What does an 18th-century English minister have in common with such modern innovations as e-mail spam filters, Google searches, and even Clippy, the iconic (and sometimes reviled) paperclip-shaped Microsoft Office Assistant?
In The Theory That Would Not Die, Sharon Bertsch McGrayne depicts the quiet birth and controversial coming of age of Bayes’ rule, a one-line theorem invented by the Reverend Thomas Bayes sometime in the 1740s. The theorem itself seemed simple enough, stating that we can arrive at new and improved beliefs by modifying initial beliefs in accordance to objective new information. However, it was actually groundbreaking in its transformation of probability from “a gambler’s measure of frequency into a measure of informed belief.”
After achieving this breakthrough, Bayes seemed to have abandoned it. His essay gathered dust with all of his other papers and was published posthumously with assistance from his friend Richard Price. Bayes’ rule remained in relative obscurity until Pierre Simon Laplace, a major figure in the development of mathematics astronomy and statistics, discovered a version of this theorem on his own in 1774 and advanced it into its current form. These days, Bayes’ (or really, as McGrayne argues, Laplace’s) rule has permeated systems and networks all around us – reading this blog post means that you’ve probably interacted with some Bayesian ideas just now. In The Theory That Would Not Die, McGrayne draws attention to some of the ways in which the theorem intersects with Internet technologies that have grown indispensable to us:
Spam filters
Bayesian methods attack spam by using words and phrases in the messages to determine the probability that the message is unwanted. An e-mail’s spam score can soar near certainty, 0.9999, when it contains phrases like “our price” and “most trusted”; coded words like “genierc virgaa”; and uppercase letters and punctuation like !!! or $$$. High-scoring messages are automatically banished to junk mail files. Users refine their own filters by reading low-scoring messages and either keeping them or sending them to trash and junk files.
Microsoft
Bayesian theory is firmly embedded in Microsoft’s Windows operating system. In addition, a variety of Bayesian techniques are involved in Microsoft’s handwriting recognition; recommender systems; the question-answering box in the upper right corner of a PC’s monitor screen; a data-mining software package for tracking business sales; a program that infers the applications that users will want and preloads them before they are requested; and software to make traffic jam predictions for drivers to check before they commute.
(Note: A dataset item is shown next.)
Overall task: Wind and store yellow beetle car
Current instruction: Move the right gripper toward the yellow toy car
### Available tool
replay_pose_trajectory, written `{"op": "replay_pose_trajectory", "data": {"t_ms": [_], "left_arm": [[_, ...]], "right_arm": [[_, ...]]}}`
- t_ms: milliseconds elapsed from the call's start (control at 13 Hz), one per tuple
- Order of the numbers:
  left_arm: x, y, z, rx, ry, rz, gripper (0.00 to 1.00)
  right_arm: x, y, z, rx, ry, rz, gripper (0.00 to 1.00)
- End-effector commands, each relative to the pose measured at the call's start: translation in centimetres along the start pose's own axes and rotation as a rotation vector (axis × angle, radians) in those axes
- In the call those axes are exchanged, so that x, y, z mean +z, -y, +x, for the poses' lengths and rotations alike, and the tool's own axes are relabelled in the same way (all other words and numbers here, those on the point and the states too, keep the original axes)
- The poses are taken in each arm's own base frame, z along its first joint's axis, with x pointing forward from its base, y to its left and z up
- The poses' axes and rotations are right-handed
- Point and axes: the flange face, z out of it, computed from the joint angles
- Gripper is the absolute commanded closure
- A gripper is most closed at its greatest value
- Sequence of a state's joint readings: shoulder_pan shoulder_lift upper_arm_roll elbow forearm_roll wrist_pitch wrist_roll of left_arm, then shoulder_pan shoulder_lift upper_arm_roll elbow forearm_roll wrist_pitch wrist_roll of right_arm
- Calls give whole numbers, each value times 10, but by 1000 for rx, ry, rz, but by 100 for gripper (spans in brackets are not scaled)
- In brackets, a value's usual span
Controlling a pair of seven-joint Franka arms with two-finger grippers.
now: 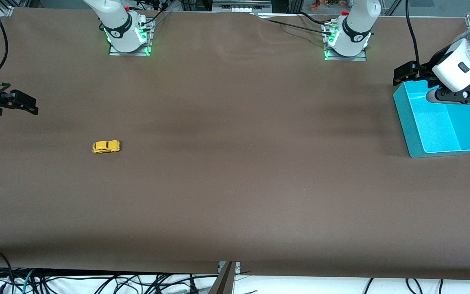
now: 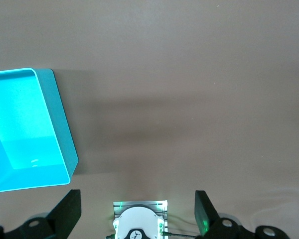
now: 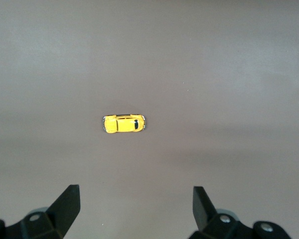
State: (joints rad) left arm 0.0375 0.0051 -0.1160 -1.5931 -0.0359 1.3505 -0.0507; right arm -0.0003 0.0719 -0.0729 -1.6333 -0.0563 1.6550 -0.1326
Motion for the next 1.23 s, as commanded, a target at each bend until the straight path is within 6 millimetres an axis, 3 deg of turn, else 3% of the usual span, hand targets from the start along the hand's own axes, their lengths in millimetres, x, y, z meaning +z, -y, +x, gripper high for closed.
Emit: {"op": "replay_pose_trajectory", "data": {"t_ms": [0,538,769,923,1154], "left_arm": [[-5,0,-5,-3,3,-5,0],[-5,2,-5,-4,4,-6,0],[-5,3,-5,-6,2,-6,0],[-5,3,-5,-6,4,-6,0],[-4,3,-4,-8,5,-6,0]], "right_arm": [[-5,-1,3,0,-1,13,0],[-3,6,4,-8,4,15,0],[18,34,13,-58,61,19,0],[19,55,13,-92,80,19,0],[30,68,16,-147,102,48,0]]}}
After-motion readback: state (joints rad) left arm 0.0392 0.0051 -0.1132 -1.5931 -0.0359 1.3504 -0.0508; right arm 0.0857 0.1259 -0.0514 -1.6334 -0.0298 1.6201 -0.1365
Bayes was blamed—unfairly, say [David] Heckerman and [Eric] Horvitz—for Microsoft’s memorably annoying paperclip, Clippy. The cartoon character was originally programmed using Bayesian belief networks to make inferences about what a user knew and did not know about letter writing. After the writer reached a certain threshold of ignorance and frustration, Clippy popped up cheerily with the grammatically improper observation, “It looks like you’re writing a letter. Would you like help?” Before Clippy was introduced to the world, however, non-Bayesians had substituted a cruder algorithm that made Clippy pop up irritatingly often. The program was so unpopular it was retired.
Netflix
Bayes and Laplace would probably be appalled to learn that their work is heavily involved in selling products. Much online commerce relies on recommender filters, also called collaborative filters, built on the assumption that people who agreed about one product will probably agree on another. As the e-commerce refrain goes, “I you liked this book/song/movie, you’ll like that one too.” The updating used in machine learning does not necessarily follow Bayes’ theorem formally but “shares its perspective.” A $1-million contest sponsored by Netflix.com illustrates the prominent role of Bayesian concepts in modern e-commerce and learning theory. In 2006 the online film-rental company launched a search for the best recommender system to improve its own algorithm. More than 50,000 contestants from 186 countries vied over the four years of the competition. The AT&T Labs team organized around Yehuda Koren, Christopher T. Volinsky, and Robert M. Bell won the prize in September 2009.
Interestingly, although no contestants questioned Bayes as a legitimate method, almost none wrote a formal Bayesian model. The winning group relied on empirical Bayes but estimated the initial priors according to their frequencies. The film-rental company’s data set was too big and too filled with unknowns for anyone to—almost instantaneously—created a model, assign priors, update posteriors repeatedly, and recommend films to clients. Instead, the winning algorithm had a Bayesian “perspective” and was laced with Bayesian “flavors.” However, by far the most important lesson learned from the Netflix competition originated as a Bayesian idea: sharing.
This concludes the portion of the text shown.